- _What needs to be done_
Transcribe the following entries word for word. End with the line where "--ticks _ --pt" appears.

Records from a data collection:
↓↓↓
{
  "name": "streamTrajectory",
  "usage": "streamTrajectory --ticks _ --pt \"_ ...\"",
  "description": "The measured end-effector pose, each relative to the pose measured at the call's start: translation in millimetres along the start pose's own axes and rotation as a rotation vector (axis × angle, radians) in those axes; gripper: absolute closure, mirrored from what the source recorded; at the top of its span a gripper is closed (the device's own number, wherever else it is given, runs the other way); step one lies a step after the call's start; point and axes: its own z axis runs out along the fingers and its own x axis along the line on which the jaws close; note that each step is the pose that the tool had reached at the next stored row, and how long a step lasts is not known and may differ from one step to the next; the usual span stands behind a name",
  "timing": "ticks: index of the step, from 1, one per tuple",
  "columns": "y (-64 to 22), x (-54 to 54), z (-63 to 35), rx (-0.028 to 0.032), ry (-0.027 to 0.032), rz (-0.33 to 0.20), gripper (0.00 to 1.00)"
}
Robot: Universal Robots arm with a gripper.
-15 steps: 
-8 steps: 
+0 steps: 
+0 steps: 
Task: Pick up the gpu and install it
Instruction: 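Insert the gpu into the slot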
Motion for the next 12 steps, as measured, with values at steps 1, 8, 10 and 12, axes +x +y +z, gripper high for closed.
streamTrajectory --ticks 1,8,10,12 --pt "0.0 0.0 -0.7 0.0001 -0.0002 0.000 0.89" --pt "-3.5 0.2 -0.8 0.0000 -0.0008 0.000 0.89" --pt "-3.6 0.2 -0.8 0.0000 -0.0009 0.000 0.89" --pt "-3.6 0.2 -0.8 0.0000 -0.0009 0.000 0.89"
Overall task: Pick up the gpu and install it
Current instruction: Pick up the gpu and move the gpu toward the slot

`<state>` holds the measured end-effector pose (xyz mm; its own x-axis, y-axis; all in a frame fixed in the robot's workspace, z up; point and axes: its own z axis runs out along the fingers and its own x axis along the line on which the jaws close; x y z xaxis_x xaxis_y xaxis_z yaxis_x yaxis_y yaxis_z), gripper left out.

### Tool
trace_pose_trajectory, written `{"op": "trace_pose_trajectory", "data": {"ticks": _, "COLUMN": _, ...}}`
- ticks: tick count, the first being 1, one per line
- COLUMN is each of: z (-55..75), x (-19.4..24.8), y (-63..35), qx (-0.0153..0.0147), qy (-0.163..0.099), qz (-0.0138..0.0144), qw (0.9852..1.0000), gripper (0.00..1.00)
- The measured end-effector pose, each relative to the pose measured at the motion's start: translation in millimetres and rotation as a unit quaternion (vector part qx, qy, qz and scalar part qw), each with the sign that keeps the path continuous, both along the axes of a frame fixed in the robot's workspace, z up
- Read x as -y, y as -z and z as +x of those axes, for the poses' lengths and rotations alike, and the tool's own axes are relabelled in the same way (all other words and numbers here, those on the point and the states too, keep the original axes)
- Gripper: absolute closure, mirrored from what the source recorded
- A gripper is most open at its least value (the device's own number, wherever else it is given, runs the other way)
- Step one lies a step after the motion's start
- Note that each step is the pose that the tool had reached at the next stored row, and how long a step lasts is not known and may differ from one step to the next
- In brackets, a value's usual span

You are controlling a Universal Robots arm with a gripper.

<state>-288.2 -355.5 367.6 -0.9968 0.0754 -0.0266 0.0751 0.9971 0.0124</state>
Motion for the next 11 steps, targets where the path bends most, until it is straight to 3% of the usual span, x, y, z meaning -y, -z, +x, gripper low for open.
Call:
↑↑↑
- _Completed task_
{
  "name": "streamTrajectory",
  "usage": "streamTrajectory --ticks _ --pt \"_ ...\"",

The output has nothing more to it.